[Records excerpted from a collection]
★ ★ ★

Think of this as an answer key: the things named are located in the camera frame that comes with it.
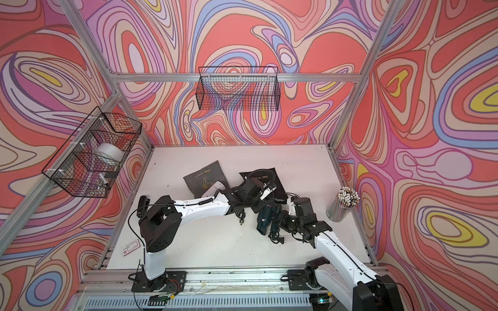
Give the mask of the metal cup of pencils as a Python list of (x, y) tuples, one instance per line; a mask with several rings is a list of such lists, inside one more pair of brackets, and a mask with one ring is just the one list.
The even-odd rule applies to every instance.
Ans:
[(355, 189), (342, 187), (326, 210), (326, 216), (333, 222), (342, 222), (359, 203), (360, 196)]

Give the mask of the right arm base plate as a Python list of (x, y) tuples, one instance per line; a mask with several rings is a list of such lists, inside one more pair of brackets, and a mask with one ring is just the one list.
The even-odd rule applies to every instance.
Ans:
[(323, 286), (319, 285), (314, 272), (306, 269), (288, 270), (286, 274), (281, 276), (280, 281), (286, 282), (290, 291), (325, 290)]

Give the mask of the dark teal hair dryer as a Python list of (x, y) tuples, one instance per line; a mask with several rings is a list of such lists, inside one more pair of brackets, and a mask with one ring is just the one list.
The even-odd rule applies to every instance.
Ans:
[(258, 233), (270, 238), (273, 244), (284, 244), (285, 239), (280, 236), (279, 217), (281, 205), (275, 202), (266, 204), (259, 212), (256, 229)]

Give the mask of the grey hair dryer pouch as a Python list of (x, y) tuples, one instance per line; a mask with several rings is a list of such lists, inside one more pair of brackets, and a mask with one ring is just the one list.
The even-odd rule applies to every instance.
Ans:
[(206, 192), (216, 181), (221, 181), (226, 189), (230, 187), (218, 161), (184, 176), (184, 181), (195, 198), (207, 196)]

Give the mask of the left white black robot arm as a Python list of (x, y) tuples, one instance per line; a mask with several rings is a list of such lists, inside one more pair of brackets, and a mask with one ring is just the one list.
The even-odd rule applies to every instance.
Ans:
[(169, 195), (160, 197), (138, 222), (145, 242), (143, 271), (147, 280), (154, 281), (165, 275), (165, 249), (172, 244), (181, 225), (243, 213), (246, 208), (257, 213), (275, 190), (273, 182), (263, 183), (255, 177), (247, 177), (241, 185), (231, 189), (213, 185), (203, 197), (193, 200), (173, 200)]

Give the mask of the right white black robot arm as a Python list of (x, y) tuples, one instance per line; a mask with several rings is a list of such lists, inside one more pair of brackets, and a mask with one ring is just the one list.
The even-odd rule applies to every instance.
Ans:
[(292, 197), (294, 215), (280, 209), (272, 224), (299, 235), (298, 241), (318, 251), (319, 258), (301, 270), (288, 270), (281, 280), (291, 291), (326, 290), (347, 310), (403, 310), (398, 284), (367, 267), (339, 240), (330, 225), (318, 220), (309, 198)]

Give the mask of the black hair dryer pouch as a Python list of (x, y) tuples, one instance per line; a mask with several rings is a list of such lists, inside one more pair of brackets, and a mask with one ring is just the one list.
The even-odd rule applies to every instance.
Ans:
[(240, 172), (239, 174), (245, 180), (247, 178), (257, 178), (265, 186), (269, 186), (273, 189), (270, 197), (273, 198), (276, 203), (287, 203), (288, 196), (275, 168), (260, 168), (252, 172)]

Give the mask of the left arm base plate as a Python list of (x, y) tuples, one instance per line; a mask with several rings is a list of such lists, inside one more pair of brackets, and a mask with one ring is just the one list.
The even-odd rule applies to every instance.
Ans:
[(187, 272), (170, 271), (163, 275), (148, 280), (145, 272), (139, 271), (131, 273), (128, 280), (132, 281), (132, 291), (134, 293), (159, 292), (168, 294), (178, 294), (184, 291)]

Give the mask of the small white label card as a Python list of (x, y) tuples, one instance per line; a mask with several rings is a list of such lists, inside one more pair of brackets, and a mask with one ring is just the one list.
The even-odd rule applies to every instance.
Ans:
[(125, 244), (121, 248), (121, 252), (122, 252), (122, 255), (125, 257), (125, 256), (130, 255), (134, 251), (139, 250), (140, 248), (141, 248), (141, 241), (140, 241), (140, 239), (136, 238), (133, 241)]

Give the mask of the silver tape roll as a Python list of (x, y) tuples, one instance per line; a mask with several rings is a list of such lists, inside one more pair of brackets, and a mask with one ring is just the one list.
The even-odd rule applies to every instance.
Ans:
[(110, 143), (101, 143), (93, 153), (104, 163), (116, 165), (121, 162), (124, 152)]

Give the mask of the white hair dryer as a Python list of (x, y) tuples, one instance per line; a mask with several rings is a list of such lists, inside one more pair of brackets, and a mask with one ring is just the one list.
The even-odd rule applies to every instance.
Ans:
[(216, 181), (211, 187), (210, 190), (213, 194), (226, 190), (225, 185), (221, 181)]

★ ★ ★

> Assignment
Each entry must be set down word for word; no image may be carried over.

> Task output
Think of this as an answer key: the things named are located in the camera frame that comes with it.
Give the mask of the metal cup of pencils as a Python list of (x, y) tuples, one instance per line; a mask with several rings is a list of such lists, inside one more pair of brackets, and a mask with one ring is just the one list.
The even-odd rule applies to every instance.
Ans:
[(355, 189), (342, 187), (326, 210), (326, 216), (333, 222), (342, 222), (359, 203), (360, 196)]

Give the mask of the right arm base plate as a Python list of (x, y) tuples, one instance per line; a mask with several rings is a list of such lists, inside one more pair of brackets, and a mask with one ring is just the one list.
The even-odd rule applies to every instance.
Ans:
[(323, 286), (319, 285), (314, 272), (306, 269), (288, 270), (286, 274), (281, 276), (280, 281), (286, 282), (290, 291), (325, 290)]

Give the mask of the dark teal hair dryer as a Python list of (x, y) tuples, one instance per line; a mask with several rings is a list of such lists, inside one more pair of brackets, and a mask with one ring is just the one list.
The even-odd rule applies to every instance.
Ans:
[(258, 233), (270, 238), (273, 244), (284, 244), (285, 239), (280, 236), (279, 217), (281, 205), (275, 202), (266, 204), (259, 212), (256, 229)]

Give the mask of the grey hair dryer pouch as a Python list of (x, y) tuples, one instance per line; a mask with several rings is a list of such lists, inside one more pair of brackets, and a mask with one ring is just the one list.
The even-odd rule applies to every instance.
Ans:
[(206, 192), (216, 181), (221, 181), (226, 189), (230, 187), (218, 161), (184, 176), (184, 181), (195, 198), (207, 196)]

Give the mask of the left white black robot arm as a Python list of (x, y) tuples, one instance per line; a mask with several rings is a list of such lists, inside one more pair of brackets, and a mask with one ring is just the one list.
The even-odd rule applies to every instance.
Ans:
[(169, 195), (160, 197), (138, 222), (145, 242), (143, 271), (147, 280), (154, 281), (165, 275), (165, 249), (172, 244), (181, 225), (243, 213), (246, 208), (257, 213), (275, 190), (273, 182), (263, 183), (255, 177), (247, 177), (241, 185), (231, 189), (213, 185), (203, 197), (193, 200), (173, 200)]

Give the mask of the right white black robot arm as a Python list of (x, y) tuples, one instance per line; a mask with several rings is a list of such lists, inside one more pair of brackets, and a mask with one ring is just the one list.
The even-odd rule applies to every instance.
Ans:
[(292, 197), (294, 215), (280, 209), (272, 224), (299, 235), (298, 241), (318, 251), (319, 258), (301, 270), (288, 270), (281, 280), (291, 291), (326, 290), (347, 310), (403, 310), (398, 284), (367, 267), (339, 240), (330, 225), (318, 220), (309, 198)]

Give the mask of the black hair dryer pouch as a Python list of (x, y) tuples, one instance per line; a mask with several rings is a list of such lists, inside one more pair of brackets, and a mask with one ring is just the one list.
The even-odd rule applies to every instance.
Ans:
[(240, 172), (239, 174), (245, 180), (247, 178), (257, 178), (265, 186), (269, 186), (273, 189), (270, 197), (273, 198), (276, 203), (287, 203), (288, 196), (275, 168), (260, 168), (252, 172)]

Give the mask of the left arm base plate as a Python list of (x, y) tuples, one instance per line; a mask with several rings is a list of such lists, inside one more pair of brackets, and a mask with one ring is just the one list.
The even-odd rule applies to every instance.
Ans:
[(187, 272), (170, 271), (163, 275), (148, 280), (145, 272), (139, 271), (131, 273), (128, 280), (132, 281), (132, 291), (134, 293), (159, 292), (168, 294), (178, 294), (184, 291)]

Give the mask of the small white label card as a Python list of (x, y) tuples, one instance per line; a mask with several rings is a list of such lists, inside one more pair of brackets, and a mask with one ring is just the one list.
The even-odd rule applies to every instance.
Ans:
[(125, 244), (121, 248), (121, 252), (122, 252), (122, 255), (125, 257), (125, 256), (130, 255), (134, 251), (139, 250), (140, 248), (141, 248), (141, 241), (140, 241), (140, 239), (136, 238), (133, 241)]

Give the mask of the silver tape roll as a Python list of (x, y) tuples, one instance per line; a mask with several rings is a list of such lists, inside one more pair of brackets, and a mask with one ring is just the one list.
The even-odd rule applies to every instance.
Ans:
[(110, 143), (101, 143), (93, 153), (104, 163), (116, 165), (121, 162), (124, 152)]

Give the mask of the white hair dryer as a Python list of (x, y) tuples, one instance per line; a mask with several rings is a list of such lists, inside one more pair of brackets, and a mask with one ring is just the one list.
The even-odd rule applies to every instance.
Ans:
[(216, 181), (211, 187), (210, 190), (213, 194), (226, 190), (225, 185), (221, 181)]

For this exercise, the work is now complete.